----- Provided material -----

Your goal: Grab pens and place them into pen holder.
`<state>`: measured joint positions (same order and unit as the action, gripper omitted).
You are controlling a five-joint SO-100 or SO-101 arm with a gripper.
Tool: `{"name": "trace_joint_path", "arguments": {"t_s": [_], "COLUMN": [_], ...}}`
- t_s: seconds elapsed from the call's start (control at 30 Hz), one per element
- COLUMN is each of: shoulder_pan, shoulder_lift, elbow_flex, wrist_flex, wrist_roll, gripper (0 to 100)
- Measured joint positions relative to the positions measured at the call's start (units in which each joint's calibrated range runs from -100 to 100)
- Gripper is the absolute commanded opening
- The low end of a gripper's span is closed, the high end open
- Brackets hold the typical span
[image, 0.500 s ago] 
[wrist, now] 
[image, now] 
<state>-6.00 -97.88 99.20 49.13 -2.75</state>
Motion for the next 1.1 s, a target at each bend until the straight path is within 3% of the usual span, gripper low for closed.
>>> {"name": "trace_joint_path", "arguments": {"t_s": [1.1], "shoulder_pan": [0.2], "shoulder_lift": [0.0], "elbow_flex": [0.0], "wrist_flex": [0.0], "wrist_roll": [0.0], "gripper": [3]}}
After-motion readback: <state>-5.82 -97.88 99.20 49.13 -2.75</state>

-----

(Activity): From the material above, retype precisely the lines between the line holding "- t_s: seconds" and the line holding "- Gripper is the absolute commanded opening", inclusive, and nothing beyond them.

(Answer below):
- t_s: seconds elapsed from the call's start (control at 30 Hz), one per element
- COLUMN is each of: shoulder_pan, shoulder_lift, elbow_flex, wrist_flex, wrist_roll, gripper (0 to 100)
- Measured joint positions relative to the positions measured at the call's start (units in which each joint's calibrated range runs from -100 to 100)
- Gripper is the absolute commanded opening

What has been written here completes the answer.